Da queste prime impressioni, spazia in un’ampia gamma di improvvisazioni diverse di vari grandi coreografi e ballerini del XX secolo. Inizia con un Preludio di Chopin, originariamente coreografato e ballato da Isadora Duncan. Utilizzando questo esempio, dimostra anche uno dei metodi che i ballerini utilizzano per memorizzare le sequenze di movimento. La verbalizzazione delle sequenze di movimento è ancora oggi un mezzo comune per ricordare i passi e le sequenze di movimento.
Il passaggio a un’improvvisazione di Pina Bausch, basata sulla sua opera “Café Müller” del 1978, viene avviato da lei che si spoglia silenziosamente. L’immersione in quella fragile figura, che danza nuda davanti al pubblico al suono del “Lamento di Didos” di Henry Purcell, è uno dei momenti più impressionanti dell’intera performance. Il modo in cui la fragilità del corpo umano e della sua anima diventano visibili e tangibili allo stesso tempo dispiega un’incredibile magia emotiva. Che grande differenza con il pomposo pezzo “Full Moon” dello stesso coreografo. Se si volesse spiegare in modo vivido che l’impegno tecnico non deve necessariamente essere correlato al movimento emotivo del pubblico – questi due brani ne sarebbero un esempio da manuale.

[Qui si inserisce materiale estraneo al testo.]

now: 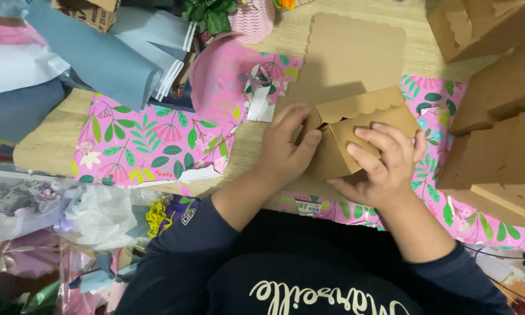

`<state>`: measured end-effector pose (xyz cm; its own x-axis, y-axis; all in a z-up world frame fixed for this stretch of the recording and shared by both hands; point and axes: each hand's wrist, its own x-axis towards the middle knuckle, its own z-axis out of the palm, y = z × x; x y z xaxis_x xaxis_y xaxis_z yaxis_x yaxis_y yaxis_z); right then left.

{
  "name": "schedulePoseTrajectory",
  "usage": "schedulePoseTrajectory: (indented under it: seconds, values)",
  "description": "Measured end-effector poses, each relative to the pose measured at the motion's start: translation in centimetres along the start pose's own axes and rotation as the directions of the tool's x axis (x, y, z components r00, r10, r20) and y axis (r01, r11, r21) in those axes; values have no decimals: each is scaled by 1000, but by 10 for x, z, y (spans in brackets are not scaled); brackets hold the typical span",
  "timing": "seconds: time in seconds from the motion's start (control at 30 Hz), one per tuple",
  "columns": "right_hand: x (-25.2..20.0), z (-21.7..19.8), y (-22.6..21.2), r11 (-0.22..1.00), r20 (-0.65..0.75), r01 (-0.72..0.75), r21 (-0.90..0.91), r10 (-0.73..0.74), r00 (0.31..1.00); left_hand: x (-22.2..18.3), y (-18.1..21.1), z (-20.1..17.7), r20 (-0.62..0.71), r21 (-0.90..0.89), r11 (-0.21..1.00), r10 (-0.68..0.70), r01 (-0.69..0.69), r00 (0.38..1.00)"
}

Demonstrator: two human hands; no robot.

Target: Folding and assembling a cardboard box from a flat template on a work table.

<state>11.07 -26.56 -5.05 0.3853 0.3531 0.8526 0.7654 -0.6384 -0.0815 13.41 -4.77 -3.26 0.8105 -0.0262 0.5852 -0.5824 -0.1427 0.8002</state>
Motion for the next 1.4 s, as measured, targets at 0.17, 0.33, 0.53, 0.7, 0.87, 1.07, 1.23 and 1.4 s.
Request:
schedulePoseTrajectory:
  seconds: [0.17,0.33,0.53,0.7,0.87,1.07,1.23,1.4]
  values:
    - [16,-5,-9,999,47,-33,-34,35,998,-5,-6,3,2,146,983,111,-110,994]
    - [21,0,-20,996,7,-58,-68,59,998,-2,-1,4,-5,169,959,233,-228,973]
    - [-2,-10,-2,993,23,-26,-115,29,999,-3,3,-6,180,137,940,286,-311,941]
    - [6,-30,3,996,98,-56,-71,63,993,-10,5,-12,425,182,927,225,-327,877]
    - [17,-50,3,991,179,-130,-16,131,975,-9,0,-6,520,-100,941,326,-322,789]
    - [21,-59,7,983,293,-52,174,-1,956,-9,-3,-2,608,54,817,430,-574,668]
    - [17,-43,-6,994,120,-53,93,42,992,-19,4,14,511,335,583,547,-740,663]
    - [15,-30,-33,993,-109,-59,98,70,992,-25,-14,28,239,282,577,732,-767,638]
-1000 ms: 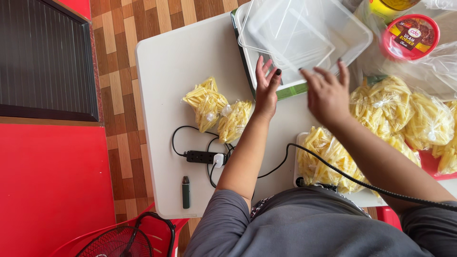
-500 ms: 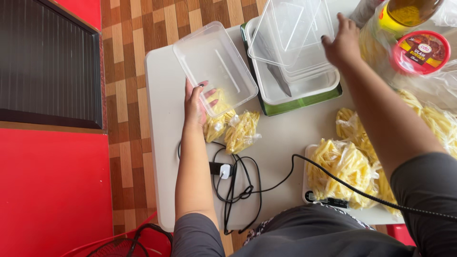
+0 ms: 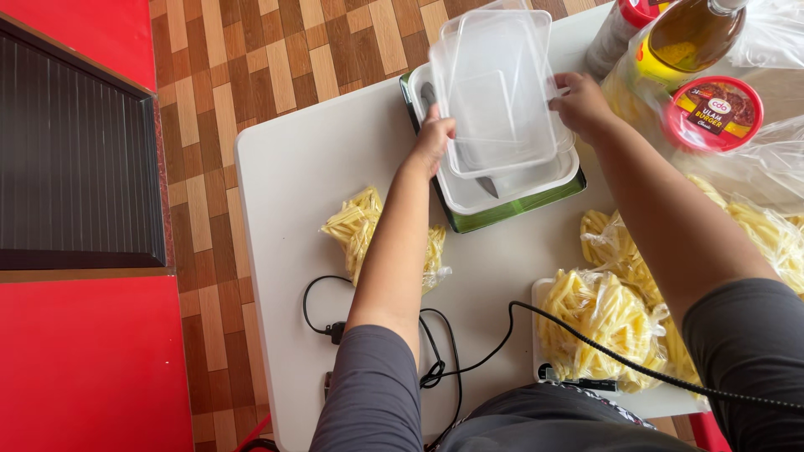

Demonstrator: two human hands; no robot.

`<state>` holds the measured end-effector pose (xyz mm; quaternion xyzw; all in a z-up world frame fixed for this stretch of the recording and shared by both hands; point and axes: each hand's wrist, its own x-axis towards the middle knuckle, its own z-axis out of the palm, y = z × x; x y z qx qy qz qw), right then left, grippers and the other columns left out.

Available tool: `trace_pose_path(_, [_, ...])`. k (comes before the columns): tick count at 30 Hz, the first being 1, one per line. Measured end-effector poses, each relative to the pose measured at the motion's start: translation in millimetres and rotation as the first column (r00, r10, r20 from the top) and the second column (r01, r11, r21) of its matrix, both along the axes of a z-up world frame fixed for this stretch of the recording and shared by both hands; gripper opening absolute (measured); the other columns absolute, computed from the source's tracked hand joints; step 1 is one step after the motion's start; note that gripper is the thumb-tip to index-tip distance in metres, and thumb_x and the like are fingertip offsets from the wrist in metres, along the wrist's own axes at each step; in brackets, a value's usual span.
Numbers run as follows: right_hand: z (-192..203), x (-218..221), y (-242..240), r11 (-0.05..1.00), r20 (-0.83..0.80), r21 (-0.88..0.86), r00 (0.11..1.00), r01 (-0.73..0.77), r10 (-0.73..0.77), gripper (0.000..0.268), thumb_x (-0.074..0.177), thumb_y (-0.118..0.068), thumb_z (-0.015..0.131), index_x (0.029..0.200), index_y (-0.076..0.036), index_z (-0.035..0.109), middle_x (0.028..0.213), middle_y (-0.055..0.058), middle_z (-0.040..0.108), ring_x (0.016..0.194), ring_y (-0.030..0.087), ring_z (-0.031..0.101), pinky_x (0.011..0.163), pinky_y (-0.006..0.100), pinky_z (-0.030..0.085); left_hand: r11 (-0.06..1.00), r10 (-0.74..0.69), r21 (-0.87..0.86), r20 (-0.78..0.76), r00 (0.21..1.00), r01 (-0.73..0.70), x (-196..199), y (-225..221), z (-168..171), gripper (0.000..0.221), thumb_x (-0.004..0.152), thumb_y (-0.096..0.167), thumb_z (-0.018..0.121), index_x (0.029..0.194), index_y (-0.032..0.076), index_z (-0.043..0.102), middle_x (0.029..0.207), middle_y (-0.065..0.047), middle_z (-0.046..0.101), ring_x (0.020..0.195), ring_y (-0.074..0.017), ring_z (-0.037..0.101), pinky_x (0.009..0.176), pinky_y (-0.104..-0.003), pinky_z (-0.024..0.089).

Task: The person repeatedly picks up plastic-wrapped bundles of yellow noodles, places them on a digital scale, and transfers them into a white plastic container. The person also moves a knife and adjusts the container lid during the process.

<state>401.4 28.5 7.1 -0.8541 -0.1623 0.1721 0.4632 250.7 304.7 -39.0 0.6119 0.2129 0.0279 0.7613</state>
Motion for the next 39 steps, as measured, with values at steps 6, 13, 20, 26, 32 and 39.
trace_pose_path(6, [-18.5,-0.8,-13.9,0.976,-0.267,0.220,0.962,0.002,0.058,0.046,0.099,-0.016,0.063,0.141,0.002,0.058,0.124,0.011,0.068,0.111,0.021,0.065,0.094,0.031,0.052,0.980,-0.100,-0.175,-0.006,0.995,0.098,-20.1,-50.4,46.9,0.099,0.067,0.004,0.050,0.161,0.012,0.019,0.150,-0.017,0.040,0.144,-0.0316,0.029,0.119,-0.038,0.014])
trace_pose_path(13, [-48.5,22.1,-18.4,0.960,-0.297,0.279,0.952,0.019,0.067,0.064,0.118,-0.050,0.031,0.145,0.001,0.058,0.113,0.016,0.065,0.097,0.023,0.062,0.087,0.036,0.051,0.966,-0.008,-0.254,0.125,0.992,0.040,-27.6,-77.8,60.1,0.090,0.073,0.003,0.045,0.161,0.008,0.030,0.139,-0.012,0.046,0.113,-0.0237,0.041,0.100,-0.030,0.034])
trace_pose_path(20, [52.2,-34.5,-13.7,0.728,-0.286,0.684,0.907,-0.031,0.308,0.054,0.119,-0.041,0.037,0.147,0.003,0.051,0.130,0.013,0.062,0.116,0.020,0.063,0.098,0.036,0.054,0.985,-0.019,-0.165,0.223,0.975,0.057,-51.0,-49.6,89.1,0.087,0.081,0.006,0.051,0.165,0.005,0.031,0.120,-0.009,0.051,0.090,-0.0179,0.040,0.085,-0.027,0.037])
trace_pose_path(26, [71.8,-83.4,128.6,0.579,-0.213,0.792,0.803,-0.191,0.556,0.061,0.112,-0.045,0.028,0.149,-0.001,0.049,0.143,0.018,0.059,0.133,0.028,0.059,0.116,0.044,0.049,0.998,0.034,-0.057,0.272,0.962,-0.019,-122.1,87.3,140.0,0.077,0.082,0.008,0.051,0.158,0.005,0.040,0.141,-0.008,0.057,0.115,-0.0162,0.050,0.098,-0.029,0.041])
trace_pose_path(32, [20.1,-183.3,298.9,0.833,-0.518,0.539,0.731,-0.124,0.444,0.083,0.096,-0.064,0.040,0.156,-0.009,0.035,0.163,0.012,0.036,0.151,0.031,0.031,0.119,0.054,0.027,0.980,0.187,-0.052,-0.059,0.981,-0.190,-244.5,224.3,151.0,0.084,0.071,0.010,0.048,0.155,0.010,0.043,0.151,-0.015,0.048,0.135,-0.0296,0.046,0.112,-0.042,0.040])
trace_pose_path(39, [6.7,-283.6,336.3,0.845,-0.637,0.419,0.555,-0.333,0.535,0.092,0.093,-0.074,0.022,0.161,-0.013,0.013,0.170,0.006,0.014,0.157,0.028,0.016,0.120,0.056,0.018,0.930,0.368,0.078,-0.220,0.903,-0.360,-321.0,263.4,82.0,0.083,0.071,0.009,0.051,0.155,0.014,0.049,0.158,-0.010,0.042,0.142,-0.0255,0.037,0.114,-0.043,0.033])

Che grande, grande idea sostituire questa coreografia della Bausch con la canzone “Diamond” di Rihanna. Dotata di un ritmo pulsante e di una spinta vitale, la musica da sola travolge il pubblico in pochi istanti. Il corpo ancora nudo ora non ha assolutamente nulla di fragile, ma irradia pura energia vitale, sfrenata gioia di vivere e pura potenza di danza. Tanto che si vorrebbe ballare insieme a lei.

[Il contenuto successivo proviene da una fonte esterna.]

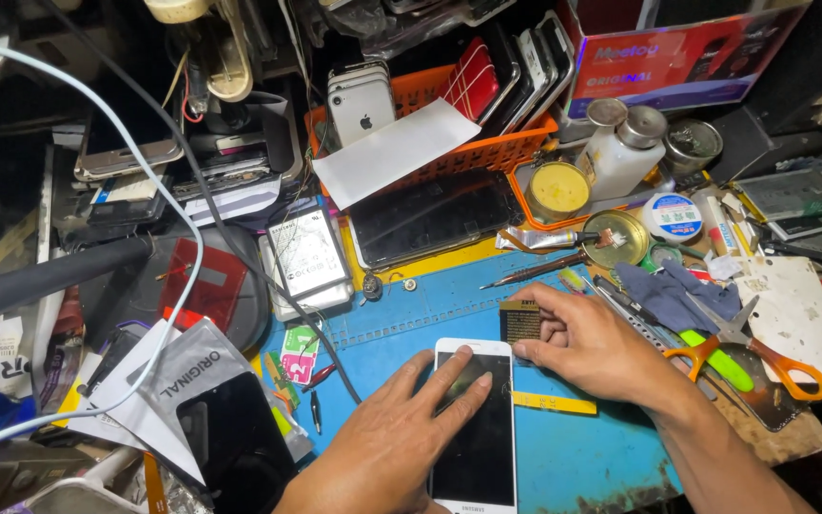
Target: Repairing a smartphone by aligning and attaching an adhesive component to the screen assembly
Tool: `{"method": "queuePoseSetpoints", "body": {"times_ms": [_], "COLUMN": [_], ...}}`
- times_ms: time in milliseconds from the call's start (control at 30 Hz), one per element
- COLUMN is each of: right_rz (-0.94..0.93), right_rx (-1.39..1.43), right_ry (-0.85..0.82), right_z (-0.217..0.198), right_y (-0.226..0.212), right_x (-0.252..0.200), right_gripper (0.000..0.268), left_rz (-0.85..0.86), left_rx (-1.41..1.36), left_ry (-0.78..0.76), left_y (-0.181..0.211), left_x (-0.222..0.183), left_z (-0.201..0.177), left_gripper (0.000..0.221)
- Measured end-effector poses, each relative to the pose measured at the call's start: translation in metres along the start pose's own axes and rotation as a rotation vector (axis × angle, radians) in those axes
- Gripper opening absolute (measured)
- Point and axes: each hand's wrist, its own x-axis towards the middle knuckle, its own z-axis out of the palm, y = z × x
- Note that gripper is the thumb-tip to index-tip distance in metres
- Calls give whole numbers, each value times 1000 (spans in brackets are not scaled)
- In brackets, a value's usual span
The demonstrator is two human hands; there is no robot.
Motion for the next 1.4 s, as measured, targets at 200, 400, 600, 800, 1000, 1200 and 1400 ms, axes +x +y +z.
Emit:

Dopo uno studio intensivo della mimica, dedicato al gran maestro di Butho Ono Kazuo, in cui l’interprete può mostrare la sua fortissima espressività mimica, finisce nella performance di danza contemporanea. Per questo, seduta sul palco con un computer portatile sulle ginocchia, descrive un video di YouTube, il cui contenuto riproduce solo testualmente. Tuttavia, “Balli per un’attrice” non sarebbe una produzione di Jérôme Bel se lui stesso non rispondesse con molto umorismo alla resa di danza puramente verbale-riflessiva con il prossimo “numero di John Travolta”. Il modo in cui Jolente De Keersmaeker inizia a ballare lentamente con la famosa “scena della Febbre del Sabato Sera” durante la sua descrizione, entrando progressivamente in sintonia con essa, è semplicemente sorprendentemente divertente.

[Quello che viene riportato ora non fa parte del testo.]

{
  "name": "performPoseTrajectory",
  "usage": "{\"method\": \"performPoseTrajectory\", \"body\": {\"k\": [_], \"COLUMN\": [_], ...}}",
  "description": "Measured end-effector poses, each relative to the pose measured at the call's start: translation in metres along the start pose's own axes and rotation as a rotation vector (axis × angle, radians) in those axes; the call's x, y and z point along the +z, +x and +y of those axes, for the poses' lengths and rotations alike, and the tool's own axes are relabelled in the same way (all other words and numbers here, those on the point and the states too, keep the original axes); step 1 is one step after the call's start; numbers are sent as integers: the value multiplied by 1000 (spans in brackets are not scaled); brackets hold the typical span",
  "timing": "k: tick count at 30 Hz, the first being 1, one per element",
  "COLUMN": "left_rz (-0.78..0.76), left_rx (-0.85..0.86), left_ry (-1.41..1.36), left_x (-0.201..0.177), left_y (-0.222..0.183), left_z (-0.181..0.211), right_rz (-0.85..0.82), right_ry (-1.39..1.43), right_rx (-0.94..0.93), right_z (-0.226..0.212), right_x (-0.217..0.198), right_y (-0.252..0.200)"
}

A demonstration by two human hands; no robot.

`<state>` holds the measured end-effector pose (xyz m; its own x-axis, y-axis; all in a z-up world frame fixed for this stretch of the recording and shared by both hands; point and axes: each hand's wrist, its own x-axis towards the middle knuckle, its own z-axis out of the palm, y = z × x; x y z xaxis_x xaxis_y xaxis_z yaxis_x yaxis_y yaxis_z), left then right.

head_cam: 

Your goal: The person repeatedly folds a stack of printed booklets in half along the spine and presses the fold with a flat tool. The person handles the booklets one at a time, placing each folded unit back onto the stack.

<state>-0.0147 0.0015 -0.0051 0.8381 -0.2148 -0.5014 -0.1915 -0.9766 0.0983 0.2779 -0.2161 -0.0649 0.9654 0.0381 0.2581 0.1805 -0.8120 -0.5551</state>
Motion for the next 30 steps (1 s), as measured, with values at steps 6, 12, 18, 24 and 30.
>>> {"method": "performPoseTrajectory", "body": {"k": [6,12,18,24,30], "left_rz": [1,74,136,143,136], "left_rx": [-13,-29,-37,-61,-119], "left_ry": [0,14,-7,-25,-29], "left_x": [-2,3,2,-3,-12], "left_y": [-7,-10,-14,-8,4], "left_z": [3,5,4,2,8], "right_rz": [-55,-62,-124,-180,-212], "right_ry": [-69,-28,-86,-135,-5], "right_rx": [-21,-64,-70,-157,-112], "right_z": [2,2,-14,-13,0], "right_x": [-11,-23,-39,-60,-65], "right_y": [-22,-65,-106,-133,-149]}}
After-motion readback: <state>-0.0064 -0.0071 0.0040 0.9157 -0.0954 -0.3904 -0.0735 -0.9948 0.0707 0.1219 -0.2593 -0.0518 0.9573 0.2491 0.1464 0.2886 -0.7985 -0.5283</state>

Il fatto che aggiunga una coreografia autoprogettata alla musica rinascimentale con un ritmo forte e ripetitivo e un’atmosfera meridionale completa l’esibizione in modo riuscito e ancora una volta molto intelligente. Quanto è forte il contrasto che Keersmaeker esprime con la sua prova di balletto classico all’inizio e la sua coreografia potente e lussuriosa alla fine di “Danze per un’attrice”! Con questa sua coreografia, ha visibilmente raggiunto un punto in cui si può credere che la danza sia qualcosa che piace anche a lei, e che sembra addirittura essere nel suo sangue. Attraverso la sua geniale protagonista Jolente De Keersmaeker, l’opera di Bel rivela ciò che in realtà è un’intuizione profondamente semplice: la danza è un mezzo di espressione umana che ognuno può e viene incoraggiato a modellare secondo le proprie esigenze. Che voglia riprodurre esattamente una determinata coreografia, ballare un’improvvisazione su di essa o realizzare le proprie idee – tutto è possibile, tutto è desiderato, nulla è vietato. Che meravigliosa intuizione anche per le persone che lavorano con questo mezzo da decenni. Merci Jolente e chapeau Jérôme.